Elle n’aura de cesse que de combler ce vide inguérissable, se perdre dans cette ivresse de la métamorphose, où le corps, peu à peu, s’éloigne aussi de nous pour devenir autre, objet de haine et de fascination, l’ennemi. Désormais, sa bouche sera l’orifice de toutes les jouissances, distribuant à une clientèle empressée des gratifications sucrées et gourmandes.
Sophie Jabès évoque avec légèreté cette béance qu’est la quête de reconnaissance, ce vide impossible à combler qu’ouvre en nous l’indifférence, le mépris, le désintérêt de ceux à qui l’on a tout à prouver.
La destruction qu’Alice entreprend d’elle-même, tantôt lucide, tantôt compulsive, sera à la mesure de la perfection qu’elle avait cru atteindre : une lente et consciencieuse mutilation, une perte des perceptions, l’abandon d’un corps qui ne fait plus partie d’elle.

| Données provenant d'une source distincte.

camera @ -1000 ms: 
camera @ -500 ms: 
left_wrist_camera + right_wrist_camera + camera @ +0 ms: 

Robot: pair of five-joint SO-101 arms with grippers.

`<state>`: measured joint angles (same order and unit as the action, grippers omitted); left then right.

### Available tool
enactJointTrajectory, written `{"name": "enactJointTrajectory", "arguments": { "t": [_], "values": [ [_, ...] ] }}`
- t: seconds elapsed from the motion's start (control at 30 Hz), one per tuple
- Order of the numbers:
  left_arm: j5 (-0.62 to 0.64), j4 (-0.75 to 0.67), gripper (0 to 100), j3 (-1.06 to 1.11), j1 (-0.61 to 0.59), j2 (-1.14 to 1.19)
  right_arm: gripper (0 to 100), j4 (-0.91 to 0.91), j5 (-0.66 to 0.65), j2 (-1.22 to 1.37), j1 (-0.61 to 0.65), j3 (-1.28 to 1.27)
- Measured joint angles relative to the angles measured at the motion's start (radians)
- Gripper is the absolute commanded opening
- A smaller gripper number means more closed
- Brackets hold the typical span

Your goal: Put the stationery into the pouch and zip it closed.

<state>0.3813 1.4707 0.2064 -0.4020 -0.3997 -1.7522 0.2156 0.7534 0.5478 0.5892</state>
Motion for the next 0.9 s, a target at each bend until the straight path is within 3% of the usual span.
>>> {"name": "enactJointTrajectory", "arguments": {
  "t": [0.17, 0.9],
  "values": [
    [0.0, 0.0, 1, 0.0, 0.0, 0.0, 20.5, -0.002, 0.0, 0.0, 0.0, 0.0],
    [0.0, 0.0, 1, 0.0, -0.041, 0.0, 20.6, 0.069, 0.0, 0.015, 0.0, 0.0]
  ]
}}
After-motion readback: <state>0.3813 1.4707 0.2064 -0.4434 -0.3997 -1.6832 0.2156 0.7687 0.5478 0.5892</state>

Où est la vérité, quand on a été capable de se tromper à ce point sur son compte ? Elle ne nous appartient plus. Elle n’est plus que le regard de l’autre qui nous dit son envie, son désir, qui nous juge. Alice enfle, indifférente à cette montagne de graisse qui, faute de la remplir, la protège des autres. Elle n’a plus de corps, elle n’est plus qu’une bouche, et le désir qu’elle perçoit dans le regard des hommes. Elle n’existe plus, aspirée par ce vide qui l’empêche d’être.
Une langue légère et aérée, pour explorer les failles et les cassures qui déterminent une vie. Un titre de comptine... Qui sera mangé ?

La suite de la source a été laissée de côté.